## WHAT YOU WILL DO
Look through the data below and show every line that includes "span".

[GIVEN MATERIAL — start]

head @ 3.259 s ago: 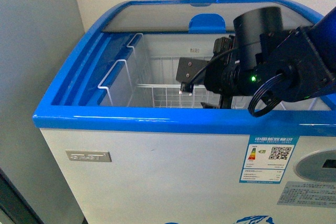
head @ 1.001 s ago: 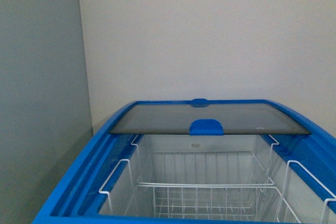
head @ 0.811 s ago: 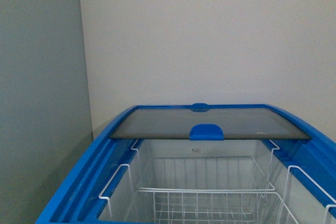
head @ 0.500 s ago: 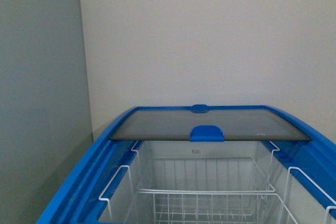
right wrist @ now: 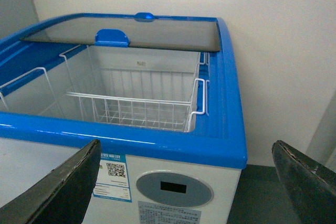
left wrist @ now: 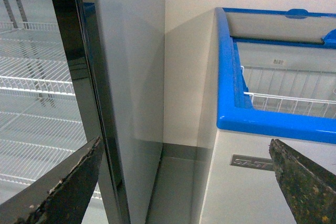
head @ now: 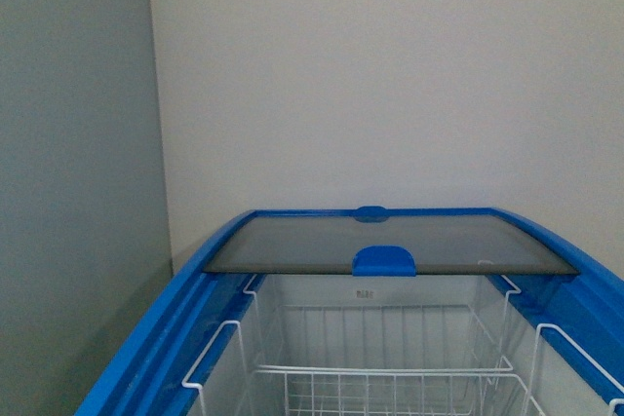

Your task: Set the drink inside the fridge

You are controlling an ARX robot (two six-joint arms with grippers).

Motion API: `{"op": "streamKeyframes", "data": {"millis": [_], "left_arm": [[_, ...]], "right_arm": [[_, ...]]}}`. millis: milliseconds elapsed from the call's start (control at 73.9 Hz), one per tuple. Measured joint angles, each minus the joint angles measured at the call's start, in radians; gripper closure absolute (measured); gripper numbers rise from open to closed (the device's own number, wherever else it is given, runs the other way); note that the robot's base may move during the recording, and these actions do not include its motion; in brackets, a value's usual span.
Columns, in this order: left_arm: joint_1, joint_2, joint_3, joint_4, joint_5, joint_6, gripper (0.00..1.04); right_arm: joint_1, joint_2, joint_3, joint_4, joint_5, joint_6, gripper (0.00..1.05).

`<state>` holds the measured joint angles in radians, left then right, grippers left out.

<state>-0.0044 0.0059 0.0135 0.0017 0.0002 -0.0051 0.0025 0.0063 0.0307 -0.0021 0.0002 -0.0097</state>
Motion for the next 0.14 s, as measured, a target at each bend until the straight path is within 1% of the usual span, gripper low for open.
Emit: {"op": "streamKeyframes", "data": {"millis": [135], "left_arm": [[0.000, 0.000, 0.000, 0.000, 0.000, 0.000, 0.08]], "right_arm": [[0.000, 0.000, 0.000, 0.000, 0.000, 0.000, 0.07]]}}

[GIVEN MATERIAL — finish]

## EXERCISE RESPONSE
Motion API: `{"op": "streamKeyframes", "data": {"millis": [_], "left_arm": [[_, ...]], "right_arm": [[_, ...]]}}`. millis: milliseconds elapsed from the call's start (control at 73.9 Hz), one per tuple. Measured joint angles, each minus the joint angles measured at the call's start, in radians; gripper closure absolute (measured); gripper numbers rise from open to closed (the device's own number, wherever else it is given, runs the other way); note that the robot's base may move during the recording, and these actions do not include its motion; in brackets, a value's usual span.
Motion for the next 0.14 s, as measured, a target at each bend until the straight path is within 1% of the usual span, gripper low for open.

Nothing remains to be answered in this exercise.